This Article hopes to spur more in-depth descriptive work on the employment laws of other countries and to broaden the terms of the debate over the relative merits of the United States employment dismissal system and the dismissal systems of cause regimes.
Friday, March 7, 2014
- The NLRB will hold public meetings on its new election rules proposals. Requests to speak are due March 10 and the meetings are scheduled for April 10 & 11. The transcripts from the previous set of meetings, while containing a lot of the usual suspects, actually had some useful testimony, so it's not just a pro forma procedural hurdle.

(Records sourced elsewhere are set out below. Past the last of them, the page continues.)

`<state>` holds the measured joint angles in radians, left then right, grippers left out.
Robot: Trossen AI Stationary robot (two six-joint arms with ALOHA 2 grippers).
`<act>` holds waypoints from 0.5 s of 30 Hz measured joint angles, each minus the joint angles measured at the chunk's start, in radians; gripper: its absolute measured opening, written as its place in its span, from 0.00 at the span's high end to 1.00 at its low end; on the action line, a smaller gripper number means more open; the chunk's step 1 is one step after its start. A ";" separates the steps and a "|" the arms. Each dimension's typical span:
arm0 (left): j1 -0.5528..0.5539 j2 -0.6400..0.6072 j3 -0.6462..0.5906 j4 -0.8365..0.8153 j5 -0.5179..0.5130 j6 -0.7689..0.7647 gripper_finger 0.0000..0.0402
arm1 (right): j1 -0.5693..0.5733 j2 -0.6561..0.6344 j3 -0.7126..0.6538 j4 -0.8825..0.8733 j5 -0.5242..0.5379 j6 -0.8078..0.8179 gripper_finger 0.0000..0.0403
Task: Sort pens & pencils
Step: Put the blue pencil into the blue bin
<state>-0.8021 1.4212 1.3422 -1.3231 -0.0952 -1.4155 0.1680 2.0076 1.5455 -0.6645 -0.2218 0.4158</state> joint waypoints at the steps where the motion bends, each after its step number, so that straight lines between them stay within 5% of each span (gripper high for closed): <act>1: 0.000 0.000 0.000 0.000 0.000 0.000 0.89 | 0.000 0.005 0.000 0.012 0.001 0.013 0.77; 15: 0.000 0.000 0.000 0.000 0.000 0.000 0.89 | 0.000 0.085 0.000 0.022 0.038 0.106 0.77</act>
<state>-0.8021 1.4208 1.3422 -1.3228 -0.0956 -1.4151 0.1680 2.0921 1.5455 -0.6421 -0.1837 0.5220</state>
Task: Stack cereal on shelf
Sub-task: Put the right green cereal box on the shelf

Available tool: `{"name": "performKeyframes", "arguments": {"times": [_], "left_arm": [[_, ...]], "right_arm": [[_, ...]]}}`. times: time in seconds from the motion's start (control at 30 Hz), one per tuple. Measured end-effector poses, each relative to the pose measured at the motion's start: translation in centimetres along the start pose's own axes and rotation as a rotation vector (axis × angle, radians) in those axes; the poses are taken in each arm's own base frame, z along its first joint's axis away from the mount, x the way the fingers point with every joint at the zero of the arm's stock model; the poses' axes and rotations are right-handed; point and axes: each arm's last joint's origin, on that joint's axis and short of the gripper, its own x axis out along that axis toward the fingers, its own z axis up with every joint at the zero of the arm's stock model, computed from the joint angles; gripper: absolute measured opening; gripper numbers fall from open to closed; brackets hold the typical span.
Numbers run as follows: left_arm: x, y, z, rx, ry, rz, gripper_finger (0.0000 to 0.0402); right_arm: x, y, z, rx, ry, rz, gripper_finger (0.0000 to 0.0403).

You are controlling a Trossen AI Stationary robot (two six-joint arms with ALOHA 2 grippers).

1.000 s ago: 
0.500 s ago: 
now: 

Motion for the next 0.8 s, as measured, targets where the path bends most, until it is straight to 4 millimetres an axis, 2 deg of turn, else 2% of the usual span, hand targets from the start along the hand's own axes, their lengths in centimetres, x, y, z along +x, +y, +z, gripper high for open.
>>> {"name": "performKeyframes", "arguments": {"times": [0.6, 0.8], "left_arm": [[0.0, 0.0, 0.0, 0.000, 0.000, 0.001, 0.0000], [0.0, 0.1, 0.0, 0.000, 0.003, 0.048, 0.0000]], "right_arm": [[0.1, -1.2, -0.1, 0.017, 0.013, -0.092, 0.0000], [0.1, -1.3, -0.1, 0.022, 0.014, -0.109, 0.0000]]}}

- Here we go again. Apropos to the above entry, after the NLRB proposed again its original set of election rules, Republicans in Congress attack. This time a House hearing. The main objection appears to be faster elections (what they call "ambush elections"), although the claim that they could be held in as little as 10 days doesn't look accurate to me.
- I'm late on this one, but the NLRB is relocating. HQ is moving from the 14th & L location that I new so well to a building on the Capitol riverfront. At least they'll be able to catch more Nationals games.
- After the Scott Walker e-mail release, it became known that a state doctor was fired for having modeled thongs in the past. Jason Walta asks whether she might have a claim under the Wisconsin statute that protects the "use or nonuse of lawful products off the employer's
premises during nonworking hours." See the lengths we'll go to try to tease Paul, our emeritus Wisconsinite, back onto the blog?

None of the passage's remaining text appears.